# built an EZ engine, my first engine!



## jimmyocharlie (Dec 5, 2009)

i've built my first engine, the EZ. its the first time i've ever made anything for the pleasure of making it!






its not on a base due to lack of metal :

its rough and ready and i've learned a lot! i ran it for a few minutes, took it to pieces and cleaned it all. it would then run by blowing (hard !!) in to the feed pipe. 

i was over come then, stuck the airline gun on to the inlet, i managed to forget i'd let the compressor run to 100 PSI, it went mental!! i was mesmorised  next thing was a loud pop and the piston and conrod made a break for freedom.

put it all back together and it runs a treat. i'm inspired to go for another build now.......... just got to decide what! and do a neater job 
A big thank you for the plans and the insperation :bow: :bow:


----------



## vlmarshall (Dec 5, 2009)

Congrats! :bow: ;D How about a video?


----------



## Cedge (Dec 5, 2009)

Jim,
There aren't many things in life that give you that thrill. Among them are that first kiss, first child and that first running engine. The engine doesn't cost one anything near what the other two cost...LOL.

Steve


----------



## jimmyocharlie (Dec 5, 2009)

heres a video, sorry its not edited ???


----------



## Deanofid (Dec 5, 2009)

I love threads like this. A first engine, and a new enthusiastic builder. 
Congrats Jimmy!


----------



## black85vette (Dec 5, 2009)

Jimmy; congrats!! You are on your way. Thanks for the photo and video. Nice adaptation on the connecting rod. Making use of what you have on hand is part of building engines. As for the base you can adapt there also. How about a piece of wood? It should work fine and look good too.  It feels cool to make something and have it work doesn't it? Now on to bigger and more complicated projects and see what you can do.

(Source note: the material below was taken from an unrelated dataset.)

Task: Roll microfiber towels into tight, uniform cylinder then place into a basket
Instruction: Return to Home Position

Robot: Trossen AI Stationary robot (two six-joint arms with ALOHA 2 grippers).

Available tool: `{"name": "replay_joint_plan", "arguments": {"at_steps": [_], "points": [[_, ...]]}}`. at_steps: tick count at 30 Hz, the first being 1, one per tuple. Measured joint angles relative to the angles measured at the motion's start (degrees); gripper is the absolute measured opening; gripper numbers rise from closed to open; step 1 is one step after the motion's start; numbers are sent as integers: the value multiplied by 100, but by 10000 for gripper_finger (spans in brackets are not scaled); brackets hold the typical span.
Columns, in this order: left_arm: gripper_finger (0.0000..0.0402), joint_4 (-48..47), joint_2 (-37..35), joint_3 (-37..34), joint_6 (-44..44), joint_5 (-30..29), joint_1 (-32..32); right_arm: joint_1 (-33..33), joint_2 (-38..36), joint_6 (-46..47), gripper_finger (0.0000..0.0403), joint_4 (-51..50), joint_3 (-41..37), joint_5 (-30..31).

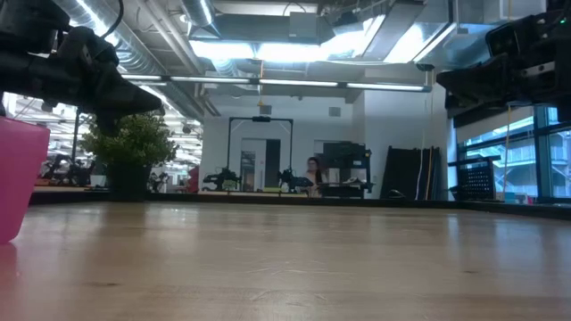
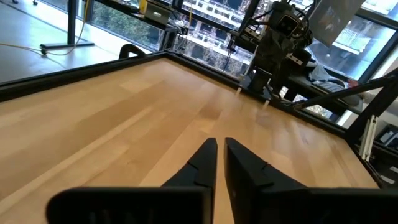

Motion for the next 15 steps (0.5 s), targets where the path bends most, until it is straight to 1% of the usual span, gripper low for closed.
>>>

Next time how about some pics as you build? We love to watch a project as it progresses.

BTW; my wife watched the video and noted that your right thumb nail looks just like mine. :big: She thinks it is the badge of a machinist.


----------



## 4156df (Dec 5, 2009)

Way to go, Jim. Now on to the next one...
Dennis


----------



## Deanofid (Dec 5, 2009)

black85vette  said:
			
		

> BTW; my wife watched the video and noted that your right thumb nail looks just like mine. :big: She thinks it is the badge of a machinist.



Or the mark of a really bad manicurist...


----------



## cobra428 (Dec 5, 2009)

Congrat's Jimmy

Nice Job

Are you hooked now?

Tony


----------



## va4ngo (Dec 5, 2009)

Well done Jimmy,
Yes its a great sensation watching those little machined pieces come together as an assembly, then have pressure pumped into those crevices and have the whole lot come to life!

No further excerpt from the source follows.